Все процедурные вопросы были достаточно быстро завершены, и медсестра отвела меня в мое отделение. Там тоже разговор был недолгим, и другая медсестра повела меня в палату, но чуть-чуть не довела. Показала дверь, сообщила, что моя кровать у окна, а все постельные принадлежности уже на месте.
Я открыл дверь, кровать увидел сразу, сделал два шажка и замер. От окна мне навстречу шел горилла – голова, как у быков, готовая бодаться, слегка пригнутая и лбом вперед, обе руки на взлете в полусогнутом закруглении на уровне плеч, а каждый кулак размером с голову.
Если бы он рявкнул громким голосом, больнице пришлось бы вызывать Скорую помощь для моего спасения. Но в его мягком голосе откровенная радость.
– Пополнение пришло. Будем знакомы. Я Игнат Сельцов, – и протянул мне свою лапу для ритуала рукопожатия.
У меня с этим ритуалом свои осторожности. Друг мой и многолетний начальник Слава Самборский решил построить гараж.
Гараж ему сто лет не нужен, но он получил советский садово-огородный участок – шесть соток на высоком песчаном бугре. Всем полуболота, а ему такое везение. Бугор оказался очень удобен для яблочного сада, а куда деть сами яблоки?
Чтобы построить гараж, надо обязательно иметь транспортное средство, как минимум, мотоцикл с коляской. Такой, переходящий, как красное знамя советского соцсоревнования, мотоцикл с коляской в нашем НИИ был. На него надо было записаться на очередь. Когда очередь подходила, официально оформлять покупку – предыдущему сумма, тебе документы. Сам мотоцикл в лицо мало кто видел. Его такими пустяками не мучили.
Милиция всё прекрасно знала, но относилась ко всему с большим пониманием. И вот Слава, к этому времени уже кандидат технических наук и начальник лаборатории, на первом заседании гаражного кооператива.
Котируются сварщики, ворота сваривать, и каменщики, умеющие стены возводить. Кандидаты наук и прочие, не имеющие специальностей, в подсобные рабочие – носить кирпич и раствор.

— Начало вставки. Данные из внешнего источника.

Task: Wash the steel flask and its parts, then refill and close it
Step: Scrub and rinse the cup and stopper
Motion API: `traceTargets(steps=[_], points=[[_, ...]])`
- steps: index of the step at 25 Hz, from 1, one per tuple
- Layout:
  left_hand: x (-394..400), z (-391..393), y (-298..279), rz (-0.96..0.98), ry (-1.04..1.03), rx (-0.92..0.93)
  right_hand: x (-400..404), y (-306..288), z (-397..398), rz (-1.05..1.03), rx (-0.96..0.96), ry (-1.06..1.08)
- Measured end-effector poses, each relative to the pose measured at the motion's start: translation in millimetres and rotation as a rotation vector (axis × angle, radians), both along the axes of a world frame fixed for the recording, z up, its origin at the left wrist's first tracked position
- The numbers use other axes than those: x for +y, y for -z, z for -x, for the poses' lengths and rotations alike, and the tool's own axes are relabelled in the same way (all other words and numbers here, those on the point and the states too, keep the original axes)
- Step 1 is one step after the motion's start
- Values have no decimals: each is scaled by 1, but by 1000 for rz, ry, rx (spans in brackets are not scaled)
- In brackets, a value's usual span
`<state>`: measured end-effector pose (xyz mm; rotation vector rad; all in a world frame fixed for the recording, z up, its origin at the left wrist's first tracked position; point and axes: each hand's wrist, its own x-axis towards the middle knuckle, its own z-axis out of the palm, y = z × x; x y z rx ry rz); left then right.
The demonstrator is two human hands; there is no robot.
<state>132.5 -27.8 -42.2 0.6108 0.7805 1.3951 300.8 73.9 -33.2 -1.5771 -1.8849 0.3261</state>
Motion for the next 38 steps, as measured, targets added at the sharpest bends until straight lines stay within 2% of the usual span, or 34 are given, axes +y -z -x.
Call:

За полгода, таская носилки Слава настолько укрепил свою ладонь, что я стал откровенно избегать его рукопожатий. А тут вдруг горилла протягивает мне лапу. И я обречённо, чтоб не получилось горше, отдаю ему свою ладонь, а он никаких усилий не применил, и я, успокаиваясь, называю своё имя и фамилию. И тут он радостно воскликнул:
– Феликс Эдмундович! Легко запомнить.
Я давно привык, что мое имя запоминают мгновенно и сразу, а отчество к нему пришивают, какое подвернётся. Я никогда никого не поправлял. Если называлось имя, значит ко мне и больше ни к кому. И никаких неудобств.
– Я старше, – добавил Игнат. – Я с тридцать восьмого года.
– Какой месяц? – спросил я.
– Декабрь.
– Нет, я старше. Я январь тридцать восьмого.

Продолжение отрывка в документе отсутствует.